= WHAT YOU SHOULD DO =
Extract all lines in the data that contain the word "things".

= RECORDS FOR THE EXERCISE =

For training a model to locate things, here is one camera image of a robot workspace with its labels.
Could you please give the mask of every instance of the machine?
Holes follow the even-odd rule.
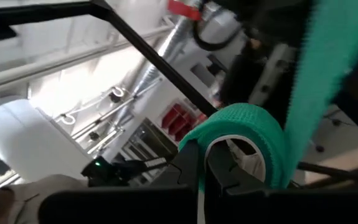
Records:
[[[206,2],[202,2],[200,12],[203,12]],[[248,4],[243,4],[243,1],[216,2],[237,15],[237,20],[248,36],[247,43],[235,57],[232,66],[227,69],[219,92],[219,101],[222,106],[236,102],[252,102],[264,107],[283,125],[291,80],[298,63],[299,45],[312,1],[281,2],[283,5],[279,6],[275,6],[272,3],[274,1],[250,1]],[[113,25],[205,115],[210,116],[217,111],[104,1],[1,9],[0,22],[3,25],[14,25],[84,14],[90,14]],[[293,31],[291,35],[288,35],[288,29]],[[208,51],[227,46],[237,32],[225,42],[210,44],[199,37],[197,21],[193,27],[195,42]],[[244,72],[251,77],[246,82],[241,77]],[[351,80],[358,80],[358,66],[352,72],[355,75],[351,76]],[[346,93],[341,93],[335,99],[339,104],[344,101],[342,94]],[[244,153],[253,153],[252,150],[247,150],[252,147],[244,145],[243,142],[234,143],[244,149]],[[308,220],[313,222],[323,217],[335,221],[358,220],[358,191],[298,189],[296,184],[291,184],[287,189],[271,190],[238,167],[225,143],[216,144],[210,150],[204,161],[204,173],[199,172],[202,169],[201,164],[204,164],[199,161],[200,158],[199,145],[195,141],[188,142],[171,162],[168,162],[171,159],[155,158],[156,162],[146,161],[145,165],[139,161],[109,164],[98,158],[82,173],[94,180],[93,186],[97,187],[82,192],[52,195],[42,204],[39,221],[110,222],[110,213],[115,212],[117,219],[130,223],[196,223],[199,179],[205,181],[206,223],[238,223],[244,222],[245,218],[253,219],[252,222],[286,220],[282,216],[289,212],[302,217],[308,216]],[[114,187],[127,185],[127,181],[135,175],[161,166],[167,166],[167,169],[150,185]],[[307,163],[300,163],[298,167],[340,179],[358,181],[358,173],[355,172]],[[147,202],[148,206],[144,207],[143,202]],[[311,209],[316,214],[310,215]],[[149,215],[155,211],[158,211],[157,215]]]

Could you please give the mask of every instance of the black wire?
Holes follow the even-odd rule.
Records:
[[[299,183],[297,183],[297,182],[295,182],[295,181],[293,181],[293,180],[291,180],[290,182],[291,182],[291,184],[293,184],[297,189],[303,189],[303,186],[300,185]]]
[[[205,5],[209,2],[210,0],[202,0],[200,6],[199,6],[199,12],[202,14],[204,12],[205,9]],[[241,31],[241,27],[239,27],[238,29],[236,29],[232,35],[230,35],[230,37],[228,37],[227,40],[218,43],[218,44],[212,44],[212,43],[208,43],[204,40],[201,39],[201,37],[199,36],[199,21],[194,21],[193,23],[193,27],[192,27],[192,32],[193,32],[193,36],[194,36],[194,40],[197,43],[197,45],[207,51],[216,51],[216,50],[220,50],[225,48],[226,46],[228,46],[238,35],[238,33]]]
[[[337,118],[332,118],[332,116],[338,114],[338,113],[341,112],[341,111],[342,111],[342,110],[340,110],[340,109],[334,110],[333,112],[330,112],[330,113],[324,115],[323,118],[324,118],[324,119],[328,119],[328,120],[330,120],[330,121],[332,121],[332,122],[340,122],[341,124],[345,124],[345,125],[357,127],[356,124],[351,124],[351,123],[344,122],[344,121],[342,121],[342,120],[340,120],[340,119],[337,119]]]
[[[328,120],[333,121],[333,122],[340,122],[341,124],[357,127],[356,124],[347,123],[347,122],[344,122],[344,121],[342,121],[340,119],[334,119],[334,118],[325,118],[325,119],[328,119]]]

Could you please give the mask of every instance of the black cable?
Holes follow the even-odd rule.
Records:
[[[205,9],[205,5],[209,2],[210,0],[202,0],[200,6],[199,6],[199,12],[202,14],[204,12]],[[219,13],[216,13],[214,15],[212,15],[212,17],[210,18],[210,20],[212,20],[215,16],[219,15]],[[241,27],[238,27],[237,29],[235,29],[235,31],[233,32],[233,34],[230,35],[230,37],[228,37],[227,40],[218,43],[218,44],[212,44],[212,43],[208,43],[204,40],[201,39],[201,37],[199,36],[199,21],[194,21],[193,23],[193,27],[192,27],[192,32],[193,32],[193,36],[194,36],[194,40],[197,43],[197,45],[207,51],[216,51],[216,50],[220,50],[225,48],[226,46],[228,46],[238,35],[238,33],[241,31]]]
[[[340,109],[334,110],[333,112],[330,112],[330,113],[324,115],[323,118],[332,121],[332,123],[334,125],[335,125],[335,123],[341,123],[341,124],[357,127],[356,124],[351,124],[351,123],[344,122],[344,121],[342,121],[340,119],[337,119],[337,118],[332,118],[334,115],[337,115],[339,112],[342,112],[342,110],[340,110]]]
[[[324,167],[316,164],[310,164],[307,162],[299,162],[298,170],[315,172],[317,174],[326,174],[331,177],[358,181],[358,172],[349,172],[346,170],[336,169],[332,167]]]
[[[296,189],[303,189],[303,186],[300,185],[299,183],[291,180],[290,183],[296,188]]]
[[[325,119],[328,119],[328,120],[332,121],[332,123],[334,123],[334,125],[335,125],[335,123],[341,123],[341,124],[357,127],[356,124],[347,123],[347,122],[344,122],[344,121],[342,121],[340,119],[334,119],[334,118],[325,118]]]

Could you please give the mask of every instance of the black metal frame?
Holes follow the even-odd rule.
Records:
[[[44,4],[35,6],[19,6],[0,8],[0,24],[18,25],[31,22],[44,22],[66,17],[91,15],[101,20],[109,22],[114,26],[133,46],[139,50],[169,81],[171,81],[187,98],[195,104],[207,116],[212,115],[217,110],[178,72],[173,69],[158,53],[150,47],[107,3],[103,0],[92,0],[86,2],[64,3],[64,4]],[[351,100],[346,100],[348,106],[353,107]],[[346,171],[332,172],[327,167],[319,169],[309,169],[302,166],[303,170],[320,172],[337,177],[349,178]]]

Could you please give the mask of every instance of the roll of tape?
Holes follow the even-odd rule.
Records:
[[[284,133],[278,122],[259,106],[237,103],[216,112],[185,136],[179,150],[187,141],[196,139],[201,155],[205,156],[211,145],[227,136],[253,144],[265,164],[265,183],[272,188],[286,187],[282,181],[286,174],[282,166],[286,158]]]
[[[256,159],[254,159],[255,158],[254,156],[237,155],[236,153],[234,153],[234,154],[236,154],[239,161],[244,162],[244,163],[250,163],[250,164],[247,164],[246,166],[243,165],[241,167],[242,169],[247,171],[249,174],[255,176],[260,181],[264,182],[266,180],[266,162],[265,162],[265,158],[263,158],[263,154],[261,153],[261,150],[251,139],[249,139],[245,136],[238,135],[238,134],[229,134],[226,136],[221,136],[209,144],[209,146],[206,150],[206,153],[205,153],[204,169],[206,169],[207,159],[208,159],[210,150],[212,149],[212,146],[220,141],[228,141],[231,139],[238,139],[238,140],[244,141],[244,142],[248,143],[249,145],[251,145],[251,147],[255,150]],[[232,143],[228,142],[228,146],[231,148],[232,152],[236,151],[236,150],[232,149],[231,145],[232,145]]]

...

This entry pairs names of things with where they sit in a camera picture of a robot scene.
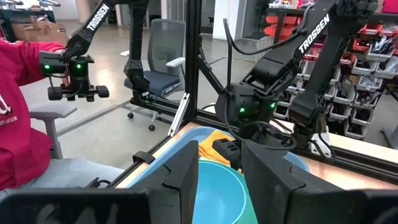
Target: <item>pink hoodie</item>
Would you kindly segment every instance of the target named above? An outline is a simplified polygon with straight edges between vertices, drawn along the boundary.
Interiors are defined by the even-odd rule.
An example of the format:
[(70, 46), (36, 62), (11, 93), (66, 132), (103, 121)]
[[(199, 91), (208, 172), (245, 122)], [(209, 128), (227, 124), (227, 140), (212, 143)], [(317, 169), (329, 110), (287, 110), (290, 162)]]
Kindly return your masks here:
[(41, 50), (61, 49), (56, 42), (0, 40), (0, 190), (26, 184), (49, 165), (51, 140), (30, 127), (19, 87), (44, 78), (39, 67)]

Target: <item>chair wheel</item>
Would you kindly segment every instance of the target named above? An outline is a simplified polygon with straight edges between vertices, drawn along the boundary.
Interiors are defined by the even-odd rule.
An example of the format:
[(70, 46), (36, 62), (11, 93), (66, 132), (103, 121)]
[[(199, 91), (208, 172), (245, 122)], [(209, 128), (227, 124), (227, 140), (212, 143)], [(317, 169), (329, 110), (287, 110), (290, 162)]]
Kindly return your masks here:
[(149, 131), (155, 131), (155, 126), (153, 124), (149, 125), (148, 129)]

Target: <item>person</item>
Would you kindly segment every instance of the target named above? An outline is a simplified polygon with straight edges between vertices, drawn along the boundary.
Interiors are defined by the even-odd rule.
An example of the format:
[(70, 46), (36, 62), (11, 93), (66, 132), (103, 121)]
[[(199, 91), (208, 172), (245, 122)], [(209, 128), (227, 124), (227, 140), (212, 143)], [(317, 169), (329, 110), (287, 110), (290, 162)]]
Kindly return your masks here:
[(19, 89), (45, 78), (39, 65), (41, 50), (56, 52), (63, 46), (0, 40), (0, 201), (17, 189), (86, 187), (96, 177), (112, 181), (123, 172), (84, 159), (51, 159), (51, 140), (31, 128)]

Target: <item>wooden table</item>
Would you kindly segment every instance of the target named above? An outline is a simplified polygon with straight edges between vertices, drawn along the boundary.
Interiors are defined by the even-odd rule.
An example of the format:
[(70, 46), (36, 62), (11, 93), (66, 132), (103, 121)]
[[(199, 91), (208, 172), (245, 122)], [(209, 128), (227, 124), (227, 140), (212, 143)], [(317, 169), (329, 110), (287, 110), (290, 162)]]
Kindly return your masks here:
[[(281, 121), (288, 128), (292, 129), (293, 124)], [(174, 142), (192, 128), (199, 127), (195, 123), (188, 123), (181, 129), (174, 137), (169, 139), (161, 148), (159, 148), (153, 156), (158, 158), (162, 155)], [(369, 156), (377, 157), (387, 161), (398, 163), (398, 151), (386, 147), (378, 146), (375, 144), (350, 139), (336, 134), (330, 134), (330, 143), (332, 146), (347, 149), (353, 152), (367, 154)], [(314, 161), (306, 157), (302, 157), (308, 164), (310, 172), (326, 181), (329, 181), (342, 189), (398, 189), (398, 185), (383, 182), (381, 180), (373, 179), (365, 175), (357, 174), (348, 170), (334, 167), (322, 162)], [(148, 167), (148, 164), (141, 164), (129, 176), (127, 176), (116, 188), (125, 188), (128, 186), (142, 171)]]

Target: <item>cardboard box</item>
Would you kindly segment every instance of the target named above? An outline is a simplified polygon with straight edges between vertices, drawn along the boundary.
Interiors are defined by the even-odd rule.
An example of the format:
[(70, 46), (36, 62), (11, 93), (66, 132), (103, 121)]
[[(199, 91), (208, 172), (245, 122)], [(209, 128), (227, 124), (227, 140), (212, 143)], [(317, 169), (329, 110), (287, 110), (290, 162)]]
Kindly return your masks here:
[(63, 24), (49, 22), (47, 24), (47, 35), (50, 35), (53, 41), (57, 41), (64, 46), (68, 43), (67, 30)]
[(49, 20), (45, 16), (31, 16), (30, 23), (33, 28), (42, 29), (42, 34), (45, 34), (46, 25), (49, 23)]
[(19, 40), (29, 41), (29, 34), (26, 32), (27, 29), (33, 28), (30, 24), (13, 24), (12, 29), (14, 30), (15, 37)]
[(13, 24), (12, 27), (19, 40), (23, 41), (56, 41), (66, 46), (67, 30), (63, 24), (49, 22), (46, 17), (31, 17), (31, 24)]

* * *

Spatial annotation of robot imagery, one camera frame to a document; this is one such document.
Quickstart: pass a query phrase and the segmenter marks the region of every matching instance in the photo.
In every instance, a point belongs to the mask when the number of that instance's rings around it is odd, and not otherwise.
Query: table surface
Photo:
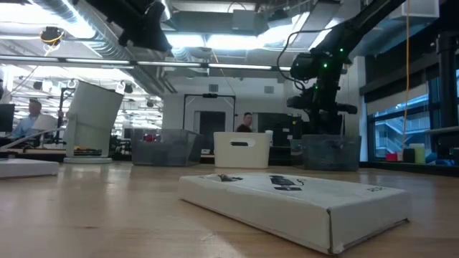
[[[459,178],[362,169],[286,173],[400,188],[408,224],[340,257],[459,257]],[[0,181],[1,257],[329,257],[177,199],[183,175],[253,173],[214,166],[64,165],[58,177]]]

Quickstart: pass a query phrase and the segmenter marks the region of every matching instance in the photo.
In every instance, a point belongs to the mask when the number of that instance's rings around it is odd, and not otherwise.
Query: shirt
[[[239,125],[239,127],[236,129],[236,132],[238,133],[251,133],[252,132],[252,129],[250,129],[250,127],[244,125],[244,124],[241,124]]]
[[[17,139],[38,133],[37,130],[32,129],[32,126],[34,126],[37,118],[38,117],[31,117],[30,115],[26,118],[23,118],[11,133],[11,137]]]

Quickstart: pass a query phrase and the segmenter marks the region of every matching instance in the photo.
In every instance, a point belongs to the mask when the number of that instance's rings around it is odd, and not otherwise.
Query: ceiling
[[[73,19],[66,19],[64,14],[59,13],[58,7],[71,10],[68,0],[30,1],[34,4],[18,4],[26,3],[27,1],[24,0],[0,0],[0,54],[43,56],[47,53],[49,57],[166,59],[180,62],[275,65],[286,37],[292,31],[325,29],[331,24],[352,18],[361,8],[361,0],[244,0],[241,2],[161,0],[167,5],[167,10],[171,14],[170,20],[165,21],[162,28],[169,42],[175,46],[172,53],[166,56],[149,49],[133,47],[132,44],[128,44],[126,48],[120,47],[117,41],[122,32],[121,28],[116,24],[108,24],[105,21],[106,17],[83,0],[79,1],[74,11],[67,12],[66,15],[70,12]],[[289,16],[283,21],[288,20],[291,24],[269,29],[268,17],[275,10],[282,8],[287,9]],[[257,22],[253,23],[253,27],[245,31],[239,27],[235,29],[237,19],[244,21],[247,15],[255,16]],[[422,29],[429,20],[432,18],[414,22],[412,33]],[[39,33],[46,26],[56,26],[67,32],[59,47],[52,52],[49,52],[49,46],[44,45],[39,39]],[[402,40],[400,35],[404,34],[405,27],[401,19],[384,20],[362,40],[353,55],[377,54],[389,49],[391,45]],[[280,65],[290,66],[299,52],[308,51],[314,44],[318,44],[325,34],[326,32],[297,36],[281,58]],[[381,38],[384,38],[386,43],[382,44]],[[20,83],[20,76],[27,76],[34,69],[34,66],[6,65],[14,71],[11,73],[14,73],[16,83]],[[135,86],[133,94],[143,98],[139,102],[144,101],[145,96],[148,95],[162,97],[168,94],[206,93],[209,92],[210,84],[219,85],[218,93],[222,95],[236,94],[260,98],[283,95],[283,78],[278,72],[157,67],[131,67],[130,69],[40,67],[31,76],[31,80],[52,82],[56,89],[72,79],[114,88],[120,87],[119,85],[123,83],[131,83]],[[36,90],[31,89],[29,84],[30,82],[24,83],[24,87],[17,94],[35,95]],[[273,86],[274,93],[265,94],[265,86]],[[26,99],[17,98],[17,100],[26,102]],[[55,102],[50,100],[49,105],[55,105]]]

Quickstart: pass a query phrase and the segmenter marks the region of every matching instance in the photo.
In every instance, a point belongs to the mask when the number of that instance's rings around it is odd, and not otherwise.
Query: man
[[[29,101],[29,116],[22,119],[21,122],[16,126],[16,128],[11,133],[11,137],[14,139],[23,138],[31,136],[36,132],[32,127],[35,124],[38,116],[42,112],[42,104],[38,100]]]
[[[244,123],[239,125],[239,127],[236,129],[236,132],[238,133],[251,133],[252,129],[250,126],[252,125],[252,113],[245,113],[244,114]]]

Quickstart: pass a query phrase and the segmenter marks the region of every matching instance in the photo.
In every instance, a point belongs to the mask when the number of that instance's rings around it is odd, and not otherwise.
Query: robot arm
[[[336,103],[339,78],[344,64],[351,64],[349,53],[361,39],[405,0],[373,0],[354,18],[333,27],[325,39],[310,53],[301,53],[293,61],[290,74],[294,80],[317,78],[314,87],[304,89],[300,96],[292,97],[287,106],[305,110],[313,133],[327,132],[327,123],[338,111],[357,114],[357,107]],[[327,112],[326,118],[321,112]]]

= ANSWER TO THIS PROBLEM =
For training a model to locate things, here is one camera image of a robot workspace with its labels.
This entry pairs names of things with where they sit in a camera picture of a robot scene.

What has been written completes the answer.